### WHAT THIS TASK INVOLVES
The required output is the exact run of lines from the one that contains "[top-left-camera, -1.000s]" to the end of the data, with every picture left out.

►

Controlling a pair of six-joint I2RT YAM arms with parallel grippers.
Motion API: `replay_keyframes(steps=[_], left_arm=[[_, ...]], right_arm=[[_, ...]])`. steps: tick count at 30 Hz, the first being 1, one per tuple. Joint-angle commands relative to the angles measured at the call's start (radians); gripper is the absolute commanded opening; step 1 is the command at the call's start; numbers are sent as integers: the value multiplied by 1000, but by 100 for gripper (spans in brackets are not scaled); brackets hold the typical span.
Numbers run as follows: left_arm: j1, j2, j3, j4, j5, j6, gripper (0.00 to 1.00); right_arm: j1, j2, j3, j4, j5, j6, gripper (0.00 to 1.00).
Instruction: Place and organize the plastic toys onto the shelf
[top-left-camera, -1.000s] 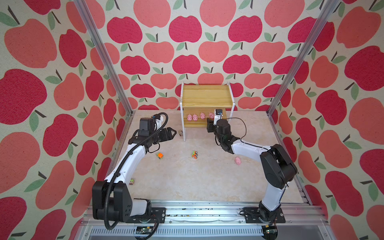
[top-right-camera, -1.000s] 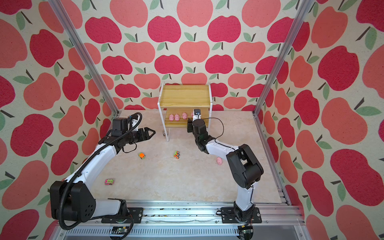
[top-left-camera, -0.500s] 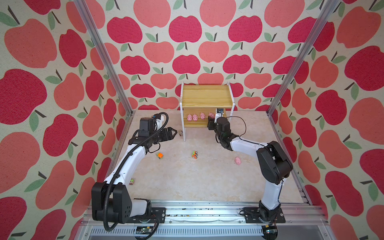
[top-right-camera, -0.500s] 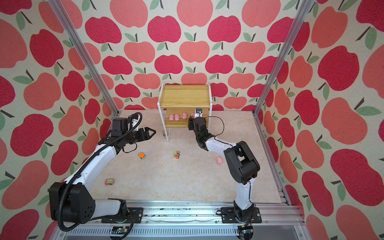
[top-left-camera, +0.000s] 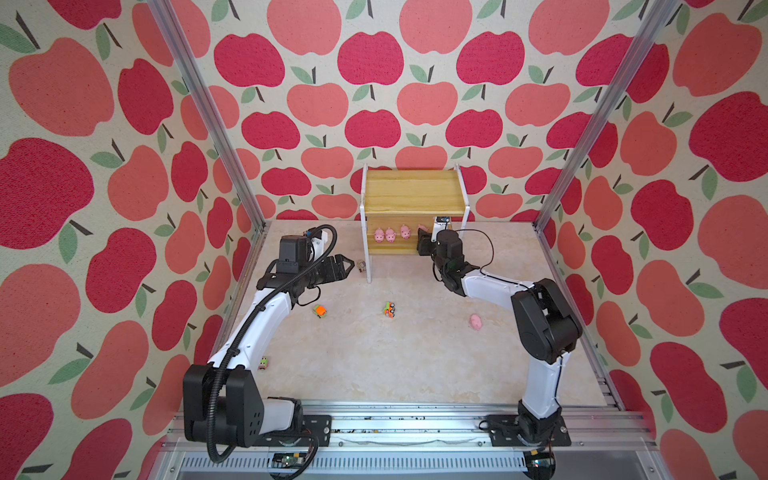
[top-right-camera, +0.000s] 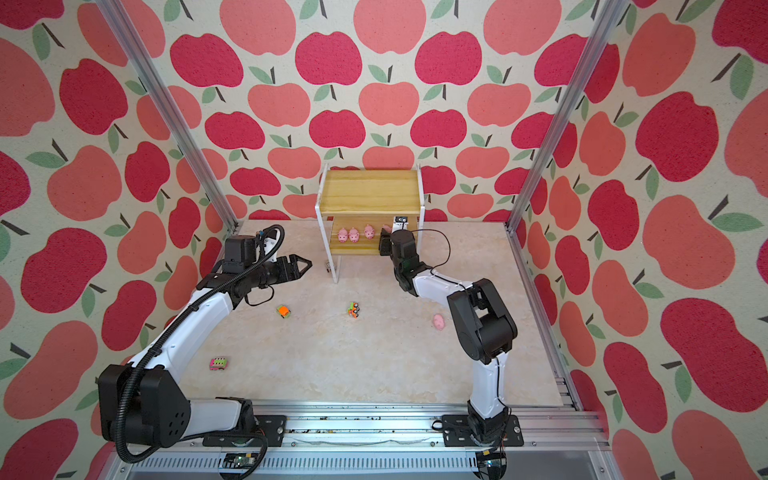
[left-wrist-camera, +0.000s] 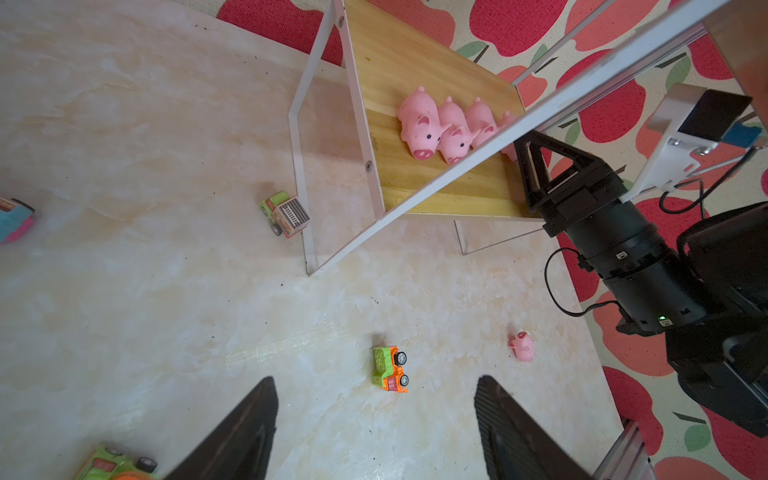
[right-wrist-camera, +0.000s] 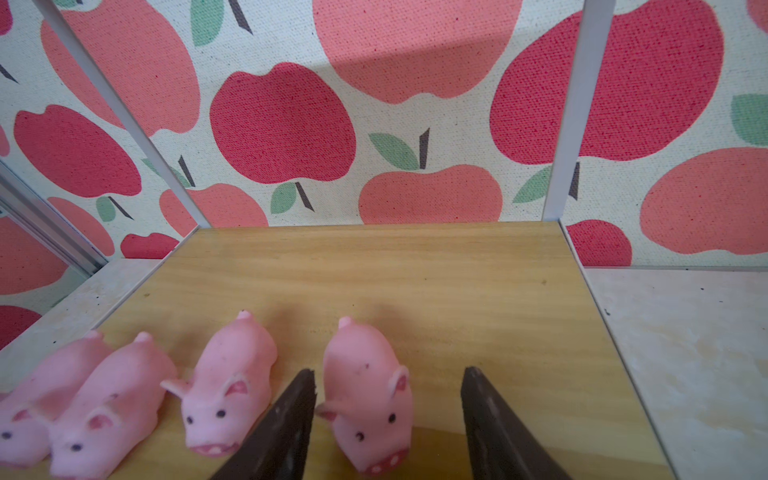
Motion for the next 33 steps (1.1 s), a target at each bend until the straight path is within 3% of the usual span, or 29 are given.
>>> replay_keyframes(steps=[1, 15, 23, 33], left_arm=[[-5, -10, -14, 8, 13, 10, 77], [-5, -9, -11, 9, 16, 10, 77], [-5, -7, -12, 10, 16, 11, 77], [-3, -1, -9, 12, 21, 10, 76]], right_arm=[[-7, 28, 31, 13, -46, 6, 57], [-8, 34, 40, -6, -79, 2, 31], [-9, 26, 41, -6, -93, 3, 23], [-9, -4, 23, 7, -106, 24, 21]])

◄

### TASK OUTPUT
[top-left-camera, -1.000s] 
[top-right-camera, -1.000s] 
[top-left-camera, -0.500s] 
[top-right-camera, -0.500s] 
[top-left-camera, +0.000s] 
[top-right-camera, +0.000s] 
[left-wrist-camera, +0.000s] 
[right-wrist-camera, +0.000s] 
Motion for the next 33 steps (1.1 s), a target at each bend until the straight path is within 3% of the usual span, or 29 are given.
>>> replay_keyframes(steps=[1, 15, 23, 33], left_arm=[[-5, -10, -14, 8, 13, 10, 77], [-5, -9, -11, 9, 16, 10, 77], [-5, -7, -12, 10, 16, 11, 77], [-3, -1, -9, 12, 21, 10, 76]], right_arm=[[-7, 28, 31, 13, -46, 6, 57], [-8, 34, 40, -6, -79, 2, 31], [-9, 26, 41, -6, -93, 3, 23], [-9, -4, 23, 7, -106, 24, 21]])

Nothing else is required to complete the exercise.